What exactly are “Restrictive Covenants”?
“Restrictive Covenants” is a term used to describe provisions in an agreement that purport to restrict an employee from doing certain things after she leaves the company.
The two most common forms of Restrictive Covenants are “non-competes” and “non-solicits.”
- A non-compete is a provision that precludes the employee from working for a competitor for a period of time after she leaves the company.
- A non-solicit is a provision that precludes the employee from attempting to hire company employees for a period of time after she leaves the company. Non-solicits can also preclude the employee from trying to get business from the company’s customers for a period of time after her employment with the company ends.
So, are Restrictive Covenants enforceable?
Where and What Law?
It depends a lot on where the employee is and what law governs (or purports to govern) the agreement. Restrictive Covenants are governed by state law so enforceability can differ from state to state. For example, with very narrow exceptions, a non-compete is not enforceable in California.
In other states, non-competes are generally disfavored but will generally be enforced if there is a real connection between the position the employee held and a key business asset of the company. Key assets may include customer good will, trade secrets or confidential information. Courts are likely to enforce reasonable non-solicitation provisions.
Quit or Fired?
In these states, another factor that can impact whether a Restrictive Covenant will be enforced is the reason the employment ended. If the employee quit or was fired for doing something really egregious, then a court is more likely to enforce the Restrictive Covenant. If, however, the employee was fired because of a reorganization or even poor performance, courts will be less likely to enforce the Restrictive Covenant.
Breadth & Depth
The other key component that factors into enforceability of Restrictive Covenants is their scope. Scope means both how long the Restrictive Covenant lasts and how broad it is. As you might guess, the shorter the time and narrower the scope, the more likely the Restrictive Covenant is to be enforced. Courts don’t like to see provisions that try to tie someone up for an unduly long time and/or try to squeeze them out of making a living in a broad field.

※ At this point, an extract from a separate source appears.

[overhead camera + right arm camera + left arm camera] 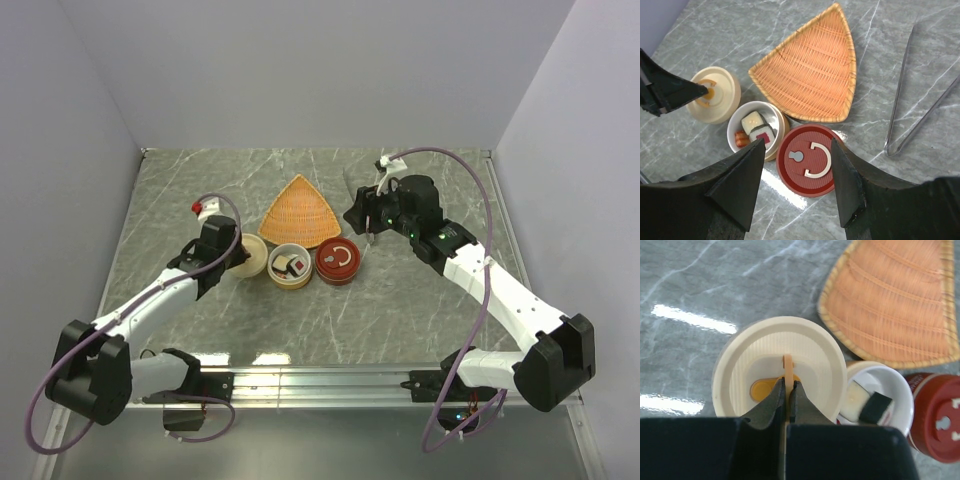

Assuming the rest of the provision and the surrounding circumstances favor enforcement, Restrictive Covenants limited to one or two years are generally viewed as reasonable. Longer periods are more likely to be enforced when the Restrictive Covenants arise out of a merger or similar transaction where there is a wholesale transfer of company good will and assets.
In terms of breadth, Restrictive Covenants that overreach may be held unenforceable. For example, if an employee only deals with customers in certain states, it may be hard to enforce a Restrictive Covenant that purports to cover the entire country. Similarly, if an employee really only deals with one of the company’s product lines, a Restrictive Covenant that purports to prevent her from taking a job in another area just because the company has a competing product in that area may be hard to enforce.
Common Restrictive Covenant Issues
I want to hire someone who is subject to Restrictive Covenants, how do I know if they are enforceable?
The answer will often depend on which state’s law will or arguably could govern. An employee may work in one state currently but you want to hire her to work for you in another state and the Restrictive Covenant agreement may say it’s governed by the law of yet another state.
The unfortunate reality is that enforceability is often murky. If you are in an uncertain situation, give thought to whether there may be room for compromise with the other company. For example, is there another role the employee could hold for you for a shorter period of time that may allay some of the prior employer’s concerns? Are there customers you could agree to restrict the new hire from soliciting or working with for a period of time? Approaches like this often can tip a brewing dispute into a workable solution instead of litigation.
I can hire her and if the other company makes a big deal out of it, it’s her problem, not mine, right?
Maybe, maybe not. If your company is aware of the Restrictive Covenant, the other side may be able to assert claims against your company for interfering with a contract or for unfair competition. Also, if your new employee faces a claim for breaching a non-solicit provision, based on her conduct after she joined your company, state law may require you to pay for her defense.
What can a company do to enforce a Restrictive Covenant?
Whether you’re concerned about enforcing your own Restrictive Covenants or are facing a dispute because you hired someone arguably subject to restrictions, it is important to understand what can happen and when. Unlike a lot or areas of litigation, enforcement of Restrictive Covenants is an area where courts are more willing to consider making a preliminary decision that will lock the parties in until the lawsuit is finally decided. This means a court could rule very quickly that the Restrictive Covenant is or isn’t enforceable and that ruling will apply until the case is finally decided, which may not take a year or more. Often this is done by issuing a Temporary Restraining Order or a Preliminary Injunction. These types of decisions can come within a month or less of one side filing a lawsuit.
The key is to recognize that threats about enforceability need to be taken seriously no matter what side of the equation you’re on. Things can move quickly.
In short, Restrictive Covenants can get complicated on both sides of the equation, i.e., whether you want to have your employees restricted or want to hire someone who may be subject to a restrictions. Go into this area with your eyes open and an informed understanding of the issues.